» Task instructions:
From the listing below, output only the lines starting at the line that has "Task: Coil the" and ending at the line that has "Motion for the", exactly as they appear, ends included.

» Exercise input:
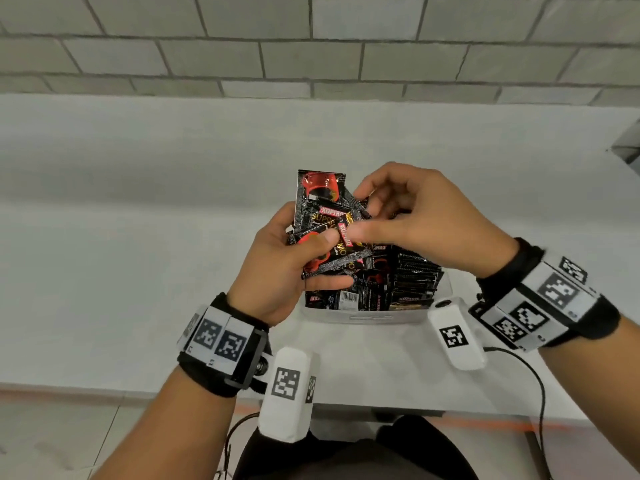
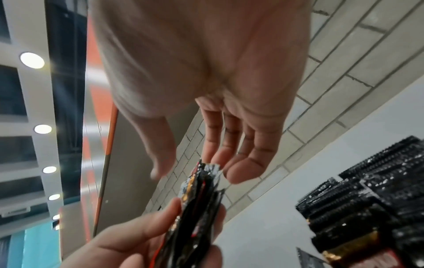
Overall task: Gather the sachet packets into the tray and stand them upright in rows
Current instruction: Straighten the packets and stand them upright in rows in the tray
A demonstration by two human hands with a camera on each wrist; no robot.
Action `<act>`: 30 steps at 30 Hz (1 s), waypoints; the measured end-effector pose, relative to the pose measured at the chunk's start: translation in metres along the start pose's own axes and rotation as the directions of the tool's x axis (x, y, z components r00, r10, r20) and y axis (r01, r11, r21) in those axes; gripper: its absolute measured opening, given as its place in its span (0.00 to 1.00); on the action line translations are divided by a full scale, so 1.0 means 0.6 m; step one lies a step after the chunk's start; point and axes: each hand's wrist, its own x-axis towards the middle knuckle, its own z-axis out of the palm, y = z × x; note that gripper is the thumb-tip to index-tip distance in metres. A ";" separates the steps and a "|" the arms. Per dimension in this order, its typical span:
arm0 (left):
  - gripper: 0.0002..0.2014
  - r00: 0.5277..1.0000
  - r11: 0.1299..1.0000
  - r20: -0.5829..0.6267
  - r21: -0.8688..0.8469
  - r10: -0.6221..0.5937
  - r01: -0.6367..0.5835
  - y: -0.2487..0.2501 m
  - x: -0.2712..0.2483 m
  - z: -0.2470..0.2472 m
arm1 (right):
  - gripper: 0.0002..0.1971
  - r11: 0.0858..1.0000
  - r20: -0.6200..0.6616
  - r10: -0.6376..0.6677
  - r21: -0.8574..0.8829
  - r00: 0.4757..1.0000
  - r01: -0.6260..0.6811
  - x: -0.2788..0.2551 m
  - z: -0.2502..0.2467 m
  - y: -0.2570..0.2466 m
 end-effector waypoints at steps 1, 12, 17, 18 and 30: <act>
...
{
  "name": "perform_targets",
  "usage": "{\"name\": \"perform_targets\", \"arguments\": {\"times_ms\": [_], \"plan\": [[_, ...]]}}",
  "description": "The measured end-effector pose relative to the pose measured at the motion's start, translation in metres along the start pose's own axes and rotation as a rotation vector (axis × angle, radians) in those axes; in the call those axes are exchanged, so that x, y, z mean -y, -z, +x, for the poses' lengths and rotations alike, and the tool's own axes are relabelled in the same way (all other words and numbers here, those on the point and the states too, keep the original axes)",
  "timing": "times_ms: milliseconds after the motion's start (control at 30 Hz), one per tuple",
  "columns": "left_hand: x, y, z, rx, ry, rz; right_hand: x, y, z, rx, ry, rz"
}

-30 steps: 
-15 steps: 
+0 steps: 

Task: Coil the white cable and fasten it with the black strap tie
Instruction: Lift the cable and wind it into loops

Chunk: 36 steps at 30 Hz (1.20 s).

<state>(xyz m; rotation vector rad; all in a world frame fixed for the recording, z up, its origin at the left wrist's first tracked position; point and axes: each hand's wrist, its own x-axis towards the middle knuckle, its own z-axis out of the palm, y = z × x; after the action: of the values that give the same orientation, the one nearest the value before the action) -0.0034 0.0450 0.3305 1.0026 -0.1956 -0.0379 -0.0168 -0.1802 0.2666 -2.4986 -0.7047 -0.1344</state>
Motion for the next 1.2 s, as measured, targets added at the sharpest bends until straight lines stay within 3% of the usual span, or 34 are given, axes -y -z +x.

» Response:
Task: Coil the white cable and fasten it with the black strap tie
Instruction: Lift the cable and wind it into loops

Chunk: 36 steps at 30 Hz (1.20 s).

<state>(xyz m; rotation vector rad; all in a world frame fixed for the recording, z up, its origin at the left wrist's first tracked position; point and axes: each hand's wrist, its own x-axis towards the middle knuckle, its own z-axis out of the palm, y = z × x; after the action: of the values that give the same orientation, the one nearest the value before the action) -0.0034 0.0450 0.3305 1.0026 -0.1956 -0.0379 -0.0168 -0.1802 0.2666 -2.4986 -0.7047 -0.1344</state>
Motion for the next 1.2 s, as measured, targets added at the sharpest bends until straight lines stay within 3% of the usual span, or 34 are given, axes -y -z +x.

Nothing else remains to be done for this exercise.